------ Available records ------

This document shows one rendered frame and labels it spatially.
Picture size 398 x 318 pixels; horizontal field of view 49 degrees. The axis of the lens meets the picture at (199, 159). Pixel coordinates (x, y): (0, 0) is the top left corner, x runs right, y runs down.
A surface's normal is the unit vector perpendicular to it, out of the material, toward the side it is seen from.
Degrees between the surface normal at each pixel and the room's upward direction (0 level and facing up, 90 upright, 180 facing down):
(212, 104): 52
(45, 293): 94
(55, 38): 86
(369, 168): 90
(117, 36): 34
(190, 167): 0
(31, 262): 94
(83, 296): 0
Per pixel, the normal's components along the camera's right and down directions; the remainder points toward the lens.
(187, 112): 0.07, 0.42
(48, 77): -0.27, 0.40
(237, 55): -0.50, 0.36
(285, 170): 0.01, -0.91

------

[Assignment]:
Would you copy out each record precisely as it stands?

[Solution]:
This document shows one rendered frame and labels it spatially.
Picture size 398 x 318 pixels; horizontal field of view 49 degrees. The axis of the lens meets the picture at (199, 159). Pixel coordinates (x, y): (0, 0) is the top left corner, x runs right, y runs down.
A surface's normal is the unit vector perpendicular to it, out of the material, toward the side it is seen from.
Degrees between the surface normal at each pixel and the room's upward direction (0 level and facing up, 90 upright, 180 facing down):
(212, 104): 52
(45, 293): 94
(55, 38): 86
(369, 168): 90
(117, 36): 34
(190, 167): 0
(31, 262): 94
(83, 296): 0
Per pixel, the normal's components along the camera's right and down directions; the remainder points toward the lens.
(187, 112): 0.07, 0.42
(48, 77): -0.27, 0.40
(237, 55): -0.50, 0.36
(285, 170): 0.01, -0.91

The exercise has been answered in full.